So, ... if someone were to ask me ? ... my conclusions lead me to believe this dog' is massive ... and ... I'm glad I listened to Rosie, the Judge, and Equity's Representation and released' ... and also ... chose to cracked on this very hard to average my entire holdings down from mid 2012 - Nov 2013' ... I haven't added WMIH shares since Nov 2013' ...
I have also been "Blessed" to not have to have needed to sell any shares' ... as we have all heard, how Life' has happened to so many of our people' ...
AZ
~ WMI, Parent Corp Owned Assets ~
Will be returned to their rightful owners, ... Returned to the releasing legacy shareholders, designated by their ownership of their tracking markers ...
The vehicle that will be utilized to return this value, ... either cash or asset, ... will be the Liquidating Trust, within its Registered Delaware Designation as a "Grantors Trust = A Pass Through Trust
The mechanics used to distribute are disclosed in Exhibit C of the Disclosure Statement, ... either a # 1) cash ... or a # 4) common shares in the newly reorganized company ... method' ...
Remember, ... a legacy shareholder ... marker owner, ... is an owner' ... while WMIH only owns the equity value, keeping the LT from being able to entertain other buyers of the assets' ... owned by releasing participants ...
AZ
~ ES1, Yes, The DETAILS are very Important ~
... The answer, in my opinion is a combination of events' ...

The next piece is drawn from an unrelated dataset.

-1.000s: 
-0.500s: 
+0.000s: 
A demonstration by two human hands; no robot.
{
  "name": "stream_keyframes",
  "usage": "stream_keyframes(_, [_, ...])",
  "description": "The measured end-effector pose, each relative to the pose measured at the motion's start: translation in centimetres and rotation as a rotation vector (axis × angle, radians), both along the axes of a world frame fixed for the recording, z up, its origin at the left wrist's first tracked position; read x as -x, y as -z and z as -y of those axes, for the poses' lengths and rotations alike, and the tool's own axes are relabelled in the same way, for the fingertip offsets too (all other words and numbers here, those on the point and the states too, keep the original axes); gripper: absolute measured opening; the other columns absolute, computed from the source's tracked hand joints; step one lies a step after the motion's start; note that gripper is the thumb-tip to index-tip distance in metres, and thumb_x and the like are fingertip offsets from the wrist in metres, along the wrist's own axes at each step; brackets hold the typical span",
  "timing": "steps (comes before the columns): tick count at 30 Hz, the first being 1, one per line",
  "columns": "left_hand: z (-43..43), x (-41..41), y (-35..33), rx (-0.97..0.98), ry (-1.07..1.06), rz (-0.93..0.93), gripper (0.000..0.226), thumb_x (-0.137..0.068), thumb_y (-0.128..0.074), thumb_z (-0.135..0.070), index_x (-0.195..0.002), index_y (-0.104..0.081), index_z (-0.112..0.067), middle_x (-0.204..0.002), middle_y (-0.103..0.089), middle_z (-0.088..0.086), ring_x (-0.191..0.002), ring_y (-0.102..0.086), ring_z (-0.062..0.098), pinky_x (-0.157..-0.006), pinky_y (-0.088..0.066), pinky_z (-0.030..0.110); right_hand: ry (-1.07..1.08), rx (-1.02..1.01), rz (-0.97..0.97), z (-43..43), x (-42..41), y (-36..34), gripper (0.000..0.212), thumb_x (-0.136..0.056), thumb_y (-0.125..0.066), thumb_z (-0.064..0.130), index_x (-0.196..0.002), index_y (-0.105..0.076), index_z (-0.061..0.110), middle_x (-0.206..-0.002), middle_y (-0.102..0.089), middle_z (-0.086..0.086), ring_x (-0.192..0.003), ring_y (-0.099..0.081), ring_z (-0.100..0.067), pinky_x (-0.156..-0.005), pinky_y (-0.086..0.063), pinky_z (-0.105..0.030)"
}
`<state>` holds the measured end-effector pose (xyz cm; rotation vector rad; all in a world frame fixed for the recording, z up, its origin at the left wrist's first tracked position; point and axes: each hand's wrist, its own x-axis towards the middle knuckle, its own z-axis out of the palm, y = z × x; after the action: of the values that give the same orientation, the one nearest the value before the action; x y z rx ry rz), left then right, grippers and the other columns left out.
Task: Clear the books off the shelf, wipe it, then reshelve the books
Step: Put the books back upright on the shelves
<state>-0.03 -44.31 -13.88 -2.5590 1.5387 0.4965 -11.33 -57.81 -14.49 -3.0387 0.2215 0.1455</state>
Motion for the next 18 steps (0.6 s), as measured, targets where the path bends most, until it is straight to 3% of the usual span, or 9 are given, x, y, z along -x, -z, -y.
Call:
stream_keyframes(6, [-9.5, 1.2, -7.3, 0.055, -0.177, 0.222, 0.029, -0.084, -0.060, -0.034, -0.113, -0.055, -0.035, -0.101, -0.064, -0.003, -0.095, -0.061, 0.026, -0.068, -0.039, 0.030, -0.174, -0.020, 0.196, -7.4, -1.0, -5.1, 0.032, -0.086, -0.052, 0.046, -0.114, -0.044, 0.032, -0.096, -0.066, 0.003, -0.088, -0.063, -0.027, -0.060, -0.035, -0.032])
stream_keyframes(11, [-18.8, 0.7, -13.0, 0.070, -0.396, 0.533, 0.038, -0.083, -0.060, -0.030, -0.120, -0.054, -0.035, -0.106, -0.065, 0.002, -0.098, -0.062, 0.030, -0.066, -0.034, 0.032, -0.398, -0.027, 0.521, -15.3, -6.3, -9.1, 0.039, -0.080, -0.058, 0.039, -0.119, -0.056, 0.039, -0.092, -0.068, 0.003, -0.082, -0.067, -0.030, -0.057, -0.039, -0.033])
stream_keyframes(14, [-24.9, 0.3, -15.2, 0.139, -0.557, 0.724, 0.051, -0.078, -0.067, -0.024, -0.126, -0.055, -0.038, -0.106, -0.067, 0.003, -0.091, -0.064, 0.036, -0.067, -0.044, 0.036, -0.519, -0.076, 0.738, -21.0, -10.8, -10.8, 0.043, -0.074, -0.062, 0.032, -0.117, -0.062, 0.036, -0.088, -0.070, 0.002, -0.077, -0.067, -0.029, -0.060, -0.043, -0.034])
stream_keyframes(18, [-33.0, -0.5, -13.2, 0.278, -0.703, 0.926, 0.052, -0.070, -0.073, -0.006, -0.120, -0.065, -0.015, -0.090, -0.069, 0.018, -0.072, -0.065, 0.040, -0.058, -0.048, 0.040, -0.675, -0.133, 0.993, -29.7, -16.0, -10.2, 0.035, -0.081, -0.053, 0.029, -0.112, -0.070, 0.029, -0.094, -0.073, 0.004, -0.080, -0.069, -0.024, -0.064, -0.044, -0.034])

An absolutely tremendous amount of financially critical, information was missed and NOT or NEVER considered, by many with their focus merely being placed upon the WMI' Open Court Portion of the entire process' ... again, that was literally only one half of what truly was going on' ... "the big show" ... while the "important show" ... was overlooked'
Now, it's obvious, and documented, that plans were made to secure the massive WMI' (Parent Corp's) assets within WMI Investment, prior to the OTS / FDIC(s) seizure of WMB' in Sept of 2008' ... and, ... please follow, this is important,
After extensive study, my conclusions are, the original pre plan designed was literally impartial as to who would actually end up owning the future tense, eventual exiting reorganized new company, ... WMIH-Corp' ... I find no indication of any pre planned design being mentioned over ultimate ownership, ... other than the term sheets, the snh's obvious integration and inclusion, and a hybrid creditor / equity class (piers) which had the ability to exceed face value ... ie; the reason the Judge had to cap them' ... again' Footnote # 1 and # 2 ... however, I believe the pre planned event for the exiting new company was considered to be handled legally by a Court Monitored and Approved Chapter 11 Reorganization ...
Now, the plans made for the new company ?' ... Again, I honestly have concluded that the original planners, figured the legal process would take care of these future tense issues ... enter attorney group Weil, Goldstein and Rosen etc etc ... in 2008 ? I doubt any of the involved ever considered that there would ultimately be any type of an equity participation ... this was designed to exit bankruptcy, leaving the last creditor class impaired' ... which' ... was actually accomplished however with the ending inclusion of "General Unsecured Claimants' ... and ... Equity Classes' as a simultaneous ending distribution Matrix ... (genius)
So, ... the pre plan is obviously documented, ... the assets are reviewable' ... the new company is now reorganized, and trading freely on the NAS' ... WMIH-Corp ... the BOD's is in place' ... the WMI assets are owned by the releasing legacy shareholders, ...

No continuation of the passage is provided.